Mrs. Tonkins was born in Shoals, N.C., and received her bachelor's degree in 1930 from Barber Scotia College, a historically black college in Concord, N.C. She married the next year and moved with her husband, David Tonkins, to the District.
A few years later, she and her husband became surrogate parents to her two younger sisters and his niece, who moved to the District from rural North Carolina to finish school. The segregated school that the sisters attended -- in a one-room, one-teacher frame schoolhouse -- didn't go beyond the seventh grade.
Mrs. Tonkins had gone to high school at Bennett Seminary (now Bennett College) in Greensboro, N.C., but her mother decided that the younger daughters should move to the District to continue their education. (They both graduated from Howard University.)

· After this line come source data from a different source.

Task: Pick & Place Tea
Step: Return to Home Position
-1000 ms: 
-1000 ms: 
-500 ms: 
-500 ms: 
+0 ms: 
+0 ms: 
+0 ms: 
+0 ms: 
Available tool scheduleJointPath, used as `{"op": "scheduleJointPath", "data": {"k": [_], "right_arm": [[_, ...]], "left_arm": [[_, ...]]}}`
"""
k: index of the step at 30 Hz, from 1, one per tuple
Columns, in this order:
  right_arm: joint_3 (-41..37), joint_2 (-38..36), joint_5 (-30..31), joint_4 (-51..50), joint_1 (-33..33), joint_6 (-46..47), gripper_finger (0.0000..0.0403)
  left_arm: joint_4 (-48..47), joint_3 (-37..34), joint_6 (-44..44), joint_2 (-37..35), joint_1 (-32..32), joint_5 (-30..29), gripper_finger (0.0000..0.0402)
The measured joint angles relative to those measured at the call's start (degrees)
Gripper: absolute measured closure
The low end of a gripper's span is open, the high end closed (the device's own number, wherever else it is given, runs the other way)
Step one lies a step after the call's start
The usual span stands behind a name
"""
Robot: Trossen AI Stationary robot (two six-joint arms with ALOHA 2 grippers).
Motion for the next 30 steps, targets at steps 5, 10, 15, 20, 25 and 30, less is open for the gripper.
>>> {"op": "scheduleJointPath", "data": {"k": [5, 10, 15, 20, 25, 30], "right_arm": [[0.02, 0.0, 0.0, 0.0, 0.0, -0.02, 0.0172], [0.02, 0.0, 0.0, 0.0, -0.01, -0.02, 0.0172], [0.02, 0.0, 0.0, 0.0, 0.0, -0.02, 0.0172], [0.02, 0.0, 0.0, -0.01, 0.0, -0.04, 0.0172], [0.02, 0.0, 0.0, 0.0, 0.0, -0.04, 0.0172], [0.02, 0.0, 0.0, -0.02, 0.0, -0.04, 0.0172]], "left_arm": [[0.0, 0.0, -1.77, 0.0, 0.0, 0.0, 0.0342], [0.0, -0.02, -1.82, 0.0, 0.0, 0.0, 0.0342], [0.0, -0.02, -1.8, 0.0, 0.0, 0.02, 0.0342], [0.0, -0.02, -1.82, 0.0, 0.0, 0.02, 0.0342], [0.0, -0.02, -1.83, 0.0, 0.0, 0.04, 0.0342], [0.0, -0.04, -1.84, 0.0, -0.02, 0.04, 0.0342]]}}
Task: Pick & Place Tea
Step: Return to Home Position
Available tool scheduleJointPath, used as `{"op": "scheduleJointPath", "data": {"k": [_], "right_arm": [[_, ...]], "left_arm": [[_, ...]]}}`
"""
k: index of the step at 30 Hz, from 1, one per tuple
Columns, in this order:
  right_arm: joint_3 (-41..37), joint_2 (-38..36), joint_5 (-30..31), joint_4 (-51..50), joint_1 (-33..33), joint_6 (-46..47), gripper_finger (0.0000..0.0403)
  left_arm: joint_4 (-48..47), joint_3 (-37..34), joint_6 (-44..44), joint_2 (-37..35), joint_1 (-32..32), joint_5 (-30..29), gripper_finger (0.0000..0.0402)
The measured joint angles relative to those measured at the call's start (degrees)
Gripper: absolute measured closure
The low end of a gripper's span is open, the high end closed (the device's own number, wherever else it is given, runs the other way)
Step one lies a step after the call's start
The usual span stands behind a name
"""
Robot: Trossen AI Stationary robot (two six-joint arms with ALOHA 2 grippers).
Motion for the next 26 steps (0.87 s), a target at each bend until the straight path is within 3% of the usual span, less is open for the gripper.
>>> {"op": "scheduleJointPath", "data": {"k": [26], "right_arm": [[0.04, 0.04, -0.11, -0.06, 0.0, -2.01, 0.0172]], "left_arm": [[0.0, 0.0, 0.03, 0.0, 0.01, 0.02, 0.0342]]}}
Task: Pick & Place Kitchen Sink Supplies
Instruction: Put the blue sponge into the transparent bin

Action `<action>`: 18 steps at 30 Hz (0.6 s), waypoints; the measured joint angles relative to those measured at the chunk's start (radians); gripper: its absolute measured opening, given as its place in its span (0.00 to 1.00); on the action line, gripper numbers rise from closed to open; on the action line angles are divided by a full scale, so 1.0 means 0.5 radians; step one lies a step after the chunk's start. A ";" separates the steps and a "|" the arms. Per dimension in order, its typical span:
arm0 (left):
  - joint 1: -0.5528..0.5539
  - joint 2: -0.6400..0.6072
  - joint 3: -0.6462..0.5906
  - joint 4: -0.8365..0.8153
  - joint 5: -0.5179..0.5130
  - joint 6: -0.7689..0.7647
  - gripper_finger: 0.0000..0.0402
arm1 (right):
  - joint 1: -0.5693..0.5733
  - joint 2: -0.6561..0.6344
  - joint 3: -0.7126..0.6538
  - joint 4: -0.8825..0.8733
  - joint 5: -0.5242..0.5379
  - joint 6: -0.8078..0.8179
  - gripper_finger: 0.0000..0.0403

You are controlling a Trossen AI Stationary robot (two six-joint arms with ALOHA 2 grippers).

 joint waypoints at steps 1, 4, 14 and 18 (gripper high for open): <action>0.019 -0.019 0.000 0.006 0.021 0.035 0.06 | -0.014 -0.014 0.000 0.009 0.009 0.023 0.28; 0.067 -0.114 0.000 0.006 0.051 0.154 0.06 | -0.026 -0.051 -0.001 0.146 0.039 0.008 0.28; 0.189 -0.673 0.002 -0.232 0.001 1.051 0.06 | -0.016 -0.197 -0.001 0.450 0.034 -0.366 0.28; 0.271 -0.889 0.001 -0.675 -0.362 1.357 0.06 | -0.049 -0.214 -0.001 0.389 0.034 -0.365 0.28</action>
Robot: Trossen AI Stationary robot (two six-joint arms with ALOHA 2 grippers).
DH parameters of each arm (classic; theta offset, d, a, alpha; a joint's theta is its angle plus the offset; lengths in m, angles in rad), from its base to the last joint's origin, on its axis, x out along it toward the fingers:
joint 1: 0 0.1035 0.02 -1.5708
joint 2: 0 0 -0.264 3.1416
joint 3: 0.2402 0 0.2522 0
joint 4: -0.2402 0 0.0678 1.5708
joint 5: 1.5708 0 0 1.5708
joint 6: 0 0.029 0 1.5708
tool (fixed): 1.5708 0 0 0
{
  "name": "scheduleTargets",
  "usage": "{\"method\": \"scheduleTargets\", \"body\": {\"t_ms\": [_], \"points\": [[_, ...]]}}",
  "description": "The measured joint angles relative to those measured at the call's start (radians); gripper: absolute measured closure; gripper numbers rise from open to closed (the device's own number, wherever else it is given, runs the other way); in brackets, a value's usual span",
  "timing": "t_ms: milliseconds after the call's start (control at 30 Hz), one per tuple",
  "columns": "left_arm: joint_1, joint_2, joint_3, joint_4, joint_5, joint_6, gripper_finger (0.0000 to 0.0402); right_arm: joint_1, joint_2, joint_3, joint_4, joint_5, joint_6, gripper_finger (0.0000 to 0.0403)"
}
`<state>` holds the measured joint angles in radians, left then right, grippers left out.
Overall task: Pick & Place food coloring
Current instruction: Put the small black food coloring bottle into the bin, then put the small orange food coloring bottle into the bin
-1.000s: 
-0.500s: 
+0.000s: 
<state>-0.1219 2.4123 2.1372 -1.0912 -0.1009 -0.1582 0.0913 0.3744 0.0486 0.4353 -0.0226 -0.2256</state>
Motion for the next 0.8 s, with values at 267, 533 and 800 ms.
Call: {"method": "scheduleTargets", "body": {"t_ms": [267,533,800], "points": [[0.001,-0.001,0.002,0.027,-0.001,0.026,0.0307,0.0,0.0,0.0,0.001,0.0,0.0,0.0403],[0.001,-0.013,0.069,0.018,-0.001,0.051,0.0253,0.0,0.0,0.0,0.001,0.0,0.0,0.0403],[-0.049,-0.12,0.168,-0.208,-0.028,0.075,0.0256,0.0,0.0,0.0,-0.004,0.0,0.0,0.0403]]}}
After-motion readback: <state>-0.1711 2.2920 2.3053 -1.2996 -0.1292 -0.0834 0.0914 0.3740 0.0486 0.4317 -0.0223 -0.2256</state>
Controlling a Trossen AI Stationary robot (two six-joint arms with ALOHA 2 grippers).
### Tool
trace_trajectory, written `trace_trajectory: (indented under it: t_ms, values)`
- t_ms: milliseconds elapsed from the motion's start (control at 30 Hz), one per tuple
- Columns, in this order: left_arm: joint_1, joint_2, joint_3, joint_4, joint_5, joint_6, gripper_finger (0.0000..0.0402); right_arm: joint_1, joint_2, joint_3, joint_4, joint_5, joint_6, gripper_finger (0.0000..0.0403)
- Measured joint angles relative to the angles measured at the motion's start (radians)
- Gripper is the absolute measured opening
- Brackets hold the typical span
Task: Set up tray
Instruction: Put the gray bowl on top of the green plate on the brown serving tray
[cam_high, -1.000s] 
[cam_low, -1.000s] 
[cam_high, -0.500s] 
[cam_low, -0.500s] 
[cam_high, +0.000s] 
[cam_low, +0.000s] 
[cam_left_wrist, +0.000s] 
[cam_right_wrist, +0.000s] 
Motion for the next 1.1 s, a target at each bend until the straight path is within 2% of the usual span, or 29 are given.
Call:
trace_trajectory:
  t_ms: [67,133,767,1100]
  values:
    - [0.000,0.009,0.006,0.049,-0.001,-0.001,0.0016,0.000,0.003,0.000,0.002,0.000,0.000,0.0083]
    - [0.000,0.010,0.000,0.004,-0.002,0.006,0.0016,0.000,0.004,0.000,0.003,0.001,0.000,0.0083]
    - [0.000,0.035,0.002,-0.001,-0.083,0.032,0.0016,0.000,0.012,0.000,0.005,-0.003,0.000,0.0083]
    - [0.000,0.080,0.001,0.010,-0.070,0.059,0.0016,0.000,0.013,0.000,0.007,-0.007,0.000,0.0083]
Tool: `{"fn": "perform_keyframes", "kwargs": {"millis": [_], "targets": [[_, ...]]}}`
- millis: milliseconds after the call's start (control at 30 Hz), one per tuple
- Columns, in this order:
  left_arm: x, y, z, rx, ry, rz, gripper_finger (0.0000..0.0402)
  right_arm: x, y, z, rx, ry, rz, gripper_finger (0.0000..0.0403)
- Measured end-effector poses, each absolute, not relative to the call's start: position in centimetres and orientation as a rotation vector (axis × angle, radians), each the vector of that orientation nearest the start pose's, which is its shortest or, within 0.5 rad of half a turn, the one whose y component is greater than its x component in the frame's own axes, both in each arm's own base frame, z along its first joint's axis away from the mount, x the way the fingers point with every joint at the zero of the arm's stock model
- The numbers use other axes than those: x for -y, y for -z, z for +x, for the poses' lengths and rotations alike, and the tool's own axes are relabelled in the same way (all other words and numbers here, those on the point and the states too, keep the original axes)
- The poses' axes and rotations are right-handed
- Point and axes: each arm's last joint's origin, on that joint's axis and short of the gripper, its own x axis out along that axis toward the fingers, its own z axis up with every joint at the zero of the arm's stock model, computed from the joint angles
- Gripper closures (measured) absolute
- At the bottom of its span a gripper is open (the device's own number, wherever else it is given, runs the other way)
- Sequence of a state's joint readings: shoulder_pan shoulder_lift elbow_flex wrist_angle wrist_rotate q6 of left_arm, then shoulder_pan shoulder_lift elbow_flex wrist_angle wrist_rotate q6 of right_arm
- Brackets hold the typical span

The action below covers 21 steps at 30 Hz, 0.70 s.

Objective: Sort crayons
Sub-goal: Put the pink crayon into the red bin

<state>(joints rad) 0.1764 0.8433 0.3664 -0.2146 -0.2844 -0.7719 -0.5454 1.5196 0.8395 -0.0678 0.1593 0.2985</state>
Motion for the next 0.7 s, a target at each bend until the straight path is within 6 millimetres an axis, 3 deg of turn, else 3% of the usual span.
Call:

The Tonkins bought their business in the late 1930s, renamed it David's Radio and Music Store and added a shooting gallery and musical instrument shop. David Tonkins worked in the shop in the morning; she took over at noon. They added a second radio and record store in Georgetown.
In the 1950s, they sold out and bought a sportsmen's club near Glenn Dale, complete with a restaurant and horse-racing track.
Mrs. Tonkins also attended Cortez Peters Business School and Terrell Business School, and when she and her husband sold the sportsmen's club, she went to work in accounts receivable at Woodward & Lothrop. She retired in 1975.
She was a member of Antioch Baptist Church in the District, where she was a member of the Young at Heart Arts and Crafts Club.
Her husband died in 1976.
Survivors include two sisters, Doris Sawyer Williamson of the District and Jewel Sawyer Dennis of Capitol Heights.